PROBLEM DESCRIPTION - Some of the lines below need repeating. Reproduce exactly those between the lines holding "Through (244, 152)" and "The spot (205, 127)", inclusive.

*** INFORMATION PROVIDED ***

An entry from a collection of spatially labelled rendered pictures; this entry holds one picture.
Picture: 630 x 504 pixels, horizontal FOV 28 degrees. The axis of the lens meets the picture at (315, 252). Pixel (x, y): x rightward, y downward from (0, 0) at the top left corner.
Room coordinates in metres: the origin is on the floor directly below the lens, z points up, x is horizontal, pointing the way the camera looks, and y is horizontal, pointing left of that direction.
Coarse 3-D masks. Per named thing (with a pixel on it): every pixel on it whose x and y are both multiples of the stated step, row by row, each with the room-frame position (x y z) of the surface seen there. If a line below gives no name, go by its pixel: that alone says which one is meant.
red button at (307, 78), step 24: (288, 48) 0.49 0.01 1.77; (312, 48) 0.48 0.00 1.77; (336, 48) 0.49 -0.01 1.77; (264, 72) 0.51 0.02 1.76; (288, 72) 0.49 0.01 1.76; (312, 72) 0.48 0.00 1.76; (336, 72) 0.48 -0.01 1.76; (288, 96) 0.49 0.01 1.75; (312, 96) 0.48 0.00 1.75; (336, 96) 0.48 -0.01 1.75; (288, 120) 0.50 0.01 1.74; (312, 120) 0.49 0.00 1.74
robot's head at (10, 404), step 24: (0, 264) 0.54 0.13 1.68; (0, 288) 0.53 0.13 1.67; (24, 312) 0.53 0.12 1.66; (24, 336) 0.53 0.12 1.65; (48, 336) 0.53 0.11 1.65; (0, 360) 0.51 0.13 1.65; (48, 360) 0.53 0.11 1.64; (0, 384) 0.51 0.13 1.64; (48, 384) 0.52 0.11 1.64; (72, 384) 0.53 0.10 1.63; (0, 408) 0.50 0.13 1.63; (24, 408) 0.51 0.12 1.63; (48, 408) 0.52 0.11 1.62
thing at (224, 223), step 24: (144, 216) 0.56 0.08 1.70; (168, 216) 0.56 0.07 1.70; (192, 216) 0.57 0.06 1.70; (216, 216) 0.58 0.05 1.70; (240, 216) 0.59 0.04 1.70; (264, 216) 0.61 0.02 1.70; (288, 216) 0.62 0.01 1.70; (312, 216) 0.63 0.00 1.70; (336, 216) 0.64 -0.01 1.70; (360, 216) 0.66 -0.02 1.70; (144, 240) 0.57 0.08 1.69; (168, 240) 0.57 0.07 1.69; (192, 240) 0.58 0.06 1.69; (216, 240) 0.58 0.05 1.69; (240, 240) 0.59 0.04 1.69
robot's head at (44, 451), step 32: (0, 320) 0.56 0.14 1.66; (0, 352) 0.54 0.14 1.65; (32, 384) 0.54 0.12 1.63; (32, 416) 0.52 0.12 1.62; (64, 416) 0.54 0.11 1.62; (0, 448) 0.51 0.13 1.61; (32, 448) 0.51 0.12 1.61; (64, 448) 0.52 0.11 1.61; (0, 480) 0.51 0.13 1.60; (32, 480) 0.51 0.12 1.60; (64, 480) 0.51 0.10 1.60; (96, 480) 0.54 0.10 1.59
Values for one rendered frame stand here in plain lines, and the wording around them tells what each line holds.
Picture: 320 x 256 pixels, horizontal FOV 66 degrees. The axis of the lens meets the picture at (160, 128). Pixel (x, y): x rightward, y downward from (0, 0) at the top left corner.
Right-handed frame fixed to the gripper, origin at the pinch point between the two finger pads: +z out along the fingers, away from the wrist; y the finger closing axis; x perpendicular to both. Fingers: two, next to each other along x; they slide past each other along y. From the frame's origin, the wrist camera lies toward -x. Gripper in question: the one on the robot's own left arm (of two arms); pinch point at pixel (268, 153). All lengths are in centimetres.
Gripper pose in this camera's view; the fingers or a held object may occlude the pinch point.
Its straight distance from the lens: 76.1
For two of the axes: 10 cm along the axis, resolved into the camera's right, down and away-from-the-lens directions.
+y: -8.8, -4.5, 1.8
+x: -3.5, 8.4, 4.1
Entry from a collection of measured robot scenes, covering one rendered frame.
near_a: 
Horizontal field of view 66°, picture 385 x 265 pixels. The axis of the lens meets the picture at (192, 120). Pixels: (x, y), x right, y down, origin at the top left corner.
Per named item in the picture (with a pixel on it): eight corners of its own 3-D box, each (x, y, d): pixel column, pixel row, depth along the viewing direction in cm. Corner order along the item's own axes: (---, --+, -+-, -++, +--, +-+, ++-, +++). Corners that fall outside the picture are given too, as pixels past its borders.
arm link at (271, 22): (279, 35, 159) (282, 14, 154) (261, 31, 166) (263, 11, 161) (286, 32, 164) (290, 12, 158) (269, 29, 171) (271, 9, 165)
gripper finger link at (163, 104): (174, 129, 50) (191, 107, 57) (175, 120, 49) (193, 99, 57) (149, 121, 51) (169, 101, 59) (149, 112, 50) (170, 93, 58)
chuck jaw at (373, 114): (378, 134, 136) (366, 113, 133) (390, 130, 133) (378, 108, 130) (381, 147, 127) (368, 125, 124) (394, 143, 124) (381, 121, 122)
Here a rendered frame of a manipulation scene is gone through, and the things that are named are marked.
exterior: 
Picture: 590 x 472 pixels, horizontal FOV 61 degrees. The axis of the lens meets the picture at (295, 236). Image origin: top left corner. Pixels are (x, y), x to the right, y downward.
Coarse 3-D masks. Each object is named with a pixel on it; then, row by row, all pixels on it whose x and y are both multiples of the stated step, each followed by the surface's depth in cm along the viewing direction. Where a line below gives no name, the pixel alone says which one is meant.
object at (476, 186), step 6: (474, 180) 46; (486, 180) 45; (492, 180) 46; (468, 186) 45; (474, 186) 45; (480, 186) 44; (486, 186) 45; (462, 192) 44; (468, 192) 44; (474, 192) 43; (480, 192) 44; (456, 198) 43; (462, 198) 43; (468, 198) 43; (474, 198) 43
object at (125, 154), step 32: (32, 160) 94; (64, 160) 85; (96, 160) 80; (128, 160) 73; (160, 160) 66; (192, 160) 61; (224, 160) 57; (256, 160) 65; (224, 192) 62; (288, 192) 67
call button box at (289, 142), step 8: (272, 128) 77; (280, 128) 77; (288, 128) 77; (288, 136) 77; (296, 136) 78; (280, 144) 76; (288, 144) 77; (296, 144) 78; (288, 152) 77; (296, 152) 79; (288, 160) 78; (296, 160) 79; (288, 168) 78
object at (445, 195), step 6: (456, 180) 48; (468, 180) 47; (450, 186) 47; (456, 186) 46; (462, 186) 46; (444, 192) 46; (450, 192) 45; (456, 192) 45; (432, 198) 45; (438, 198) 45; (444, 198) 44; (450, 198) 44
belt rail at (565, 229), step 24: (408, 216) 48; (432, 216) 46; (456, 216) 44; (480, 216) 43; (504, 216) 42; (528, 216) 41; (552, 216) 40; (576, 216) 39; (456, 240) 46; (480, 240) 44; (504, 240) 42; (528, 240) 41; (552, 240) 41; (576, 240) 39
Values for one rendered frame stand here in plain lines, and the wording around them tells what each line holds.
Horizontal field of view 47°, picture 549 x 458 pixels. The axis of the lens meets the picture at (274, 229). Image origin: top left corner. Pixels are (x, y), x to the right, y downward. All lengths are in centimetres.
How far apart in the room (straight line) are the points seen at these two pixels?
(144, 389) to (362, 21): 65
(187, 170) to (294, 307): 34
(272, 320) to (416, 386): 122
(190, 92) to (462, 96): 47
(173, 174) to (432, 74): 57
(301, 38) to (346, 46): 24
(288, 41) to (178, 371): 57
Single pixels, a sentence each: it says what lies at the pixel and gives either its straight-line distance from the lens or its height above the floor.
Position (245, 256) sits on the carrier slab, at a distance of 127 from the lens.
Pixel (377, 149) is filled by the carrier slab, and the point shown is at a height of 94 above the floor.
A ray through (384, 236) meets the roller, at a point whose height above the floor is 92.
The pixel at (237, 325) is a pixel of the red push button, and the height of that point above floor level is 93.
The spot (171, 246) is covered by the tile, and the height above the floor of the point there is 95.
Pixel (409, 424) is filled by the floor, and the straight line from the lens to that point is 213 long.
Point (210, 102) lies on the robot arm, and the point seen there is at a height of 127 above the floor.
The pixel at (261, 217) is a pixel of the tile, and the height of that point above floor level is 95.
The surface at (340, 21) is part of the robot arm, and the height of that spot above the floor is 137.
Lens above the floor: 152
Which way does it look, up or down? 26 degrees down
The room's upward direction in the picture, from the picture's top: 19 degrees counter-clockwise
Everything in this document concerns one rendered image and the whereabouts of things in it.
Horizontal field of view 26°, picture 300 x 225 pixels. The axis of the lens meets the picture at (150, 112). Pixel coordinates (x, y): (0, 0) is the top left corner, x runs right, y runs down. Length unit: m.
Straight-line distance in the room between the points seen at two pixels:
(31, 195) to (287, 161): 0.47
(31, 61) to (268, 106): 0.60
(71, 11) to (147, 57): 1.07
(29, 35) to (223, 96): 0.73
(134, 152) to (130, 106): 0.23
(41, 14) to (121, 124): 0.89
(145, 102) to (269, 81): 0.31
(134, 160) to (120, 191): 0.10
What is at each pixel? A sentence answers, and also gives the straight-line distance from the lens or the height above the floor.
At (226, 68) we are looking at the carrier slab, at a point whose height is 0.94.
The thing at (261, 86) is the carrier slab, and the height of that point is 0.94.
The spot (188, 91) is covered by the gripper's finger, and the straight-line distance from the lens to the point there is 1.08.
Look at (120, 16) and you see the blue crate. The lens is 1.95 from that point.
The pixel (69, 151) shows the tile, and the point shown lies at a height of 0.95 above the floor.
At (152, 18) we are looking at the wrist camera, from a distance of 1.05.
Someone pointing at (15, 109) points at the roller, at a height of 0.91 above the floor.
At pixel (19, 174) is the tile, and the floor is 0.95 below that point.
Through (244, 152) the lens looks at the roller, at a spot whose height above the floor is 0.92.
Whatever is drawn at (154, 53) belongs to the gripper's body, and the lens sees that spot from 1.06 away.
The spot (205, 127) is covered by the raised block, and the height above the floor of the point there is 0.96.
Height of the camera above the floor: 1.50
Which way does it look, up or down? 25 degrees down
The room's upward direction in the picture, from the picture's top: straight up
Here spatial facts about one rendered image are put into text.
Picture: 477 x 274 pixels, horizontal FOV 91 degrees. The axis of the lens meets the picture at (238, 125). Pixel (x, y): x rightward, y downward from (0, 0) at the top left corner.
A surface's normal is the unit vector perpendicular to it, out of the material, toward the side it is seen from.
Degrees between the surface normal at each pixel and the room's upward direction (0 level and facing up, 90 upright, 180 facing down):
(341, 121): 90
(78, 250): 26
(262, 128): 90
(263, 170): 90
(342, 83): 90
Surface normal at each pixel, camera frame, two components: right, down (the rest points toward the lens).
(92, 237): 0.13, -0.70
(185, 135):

***

EXERCISE SOLUTION -
Through (244, 152) the lens looks at the roller, at a spot whose height above the floor is 0.92.
Whatever is drawn at (154, 53) belongs to the gripper's body, and the lens sees that spot from 1.06 away.
The spot (205, 127) is covered by the raised block, and the height above the floor of the point there is 0.96.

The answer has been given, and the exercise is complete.